- THE DATA:
((

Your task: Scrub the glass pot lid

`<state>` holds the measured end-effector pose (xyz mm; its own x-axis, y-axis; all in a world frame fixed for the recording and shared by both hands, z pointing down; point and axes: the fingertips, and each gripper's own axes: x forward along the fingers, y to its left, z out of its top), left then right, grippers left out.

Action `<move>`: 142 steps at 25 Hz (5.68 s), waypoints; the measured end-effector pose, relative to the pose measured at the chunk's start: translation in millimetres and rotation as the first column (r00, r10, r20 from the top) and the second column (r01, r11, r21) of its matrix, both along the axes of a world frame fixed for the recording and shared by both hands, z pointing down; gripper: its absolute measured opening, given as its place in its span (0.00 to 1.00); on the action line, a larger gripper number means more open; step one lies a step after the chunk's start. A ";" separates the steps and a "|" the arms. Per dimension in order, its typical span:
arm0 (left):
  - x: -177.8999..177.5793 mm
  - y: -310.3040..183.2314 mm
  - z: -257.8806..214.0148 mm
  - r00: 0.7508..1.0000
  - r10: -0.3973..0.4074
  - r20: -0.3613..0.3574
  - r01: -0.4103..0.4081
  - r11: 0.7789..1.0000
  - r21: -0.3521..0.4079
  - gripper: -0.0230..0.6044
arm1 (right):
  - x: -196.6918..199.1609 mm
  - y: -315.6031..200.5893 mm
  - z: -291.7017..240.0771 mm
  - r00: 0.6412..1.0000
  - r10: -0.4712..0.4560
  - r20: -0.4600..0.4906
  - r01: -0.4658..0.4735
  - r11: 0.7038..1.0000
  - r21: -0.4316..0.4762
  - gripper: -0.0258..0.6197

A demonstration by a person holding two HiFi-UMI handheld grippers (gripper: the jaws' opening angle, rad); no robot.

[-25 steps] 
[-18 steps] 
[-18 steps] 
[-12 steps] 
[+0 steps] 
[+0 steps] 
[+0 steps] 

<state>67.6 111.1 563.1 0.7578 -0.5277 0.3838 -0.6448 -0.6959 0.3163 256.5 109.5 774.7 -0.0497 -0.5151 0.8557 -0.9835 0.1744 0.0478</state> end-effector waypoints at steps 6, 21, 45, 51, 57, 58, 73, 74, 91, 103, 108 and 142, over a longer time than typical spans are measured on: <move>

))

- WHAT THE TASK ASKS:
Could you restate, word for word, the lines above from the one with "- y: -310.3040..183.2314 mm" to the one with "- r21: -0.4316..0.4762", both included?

- REPLY TO THE EXERCISE:
  - y: -310.3040..183.2314 mm
  - z: -257.8806..214.0148 mm
  - r00: 0.7508..1.0000
  - r10: -0.3973..0.4074
  - r20: -0.3613..0.3574
  - r01: -0.4103..0.4081
  - r11: 0.7789..1.0000
  - r21: -0.3521..0.4079
  - gripper: -0.0230..0.6044
arm1 (right):
  - x: -196.6918..199.1609 mm
  - y: -315.6031..200.5893 mm
  - z: -291.7017..240.0771 mm
  - r00: 0.6412..1.0000
  - r10: -0.4712..0.4560
  - r20: -0.4600..0.4906
  - r01: -0.4658..0.4735
  - r11: 0.7038..1.0000
  - r21: -0.4316..0.4762

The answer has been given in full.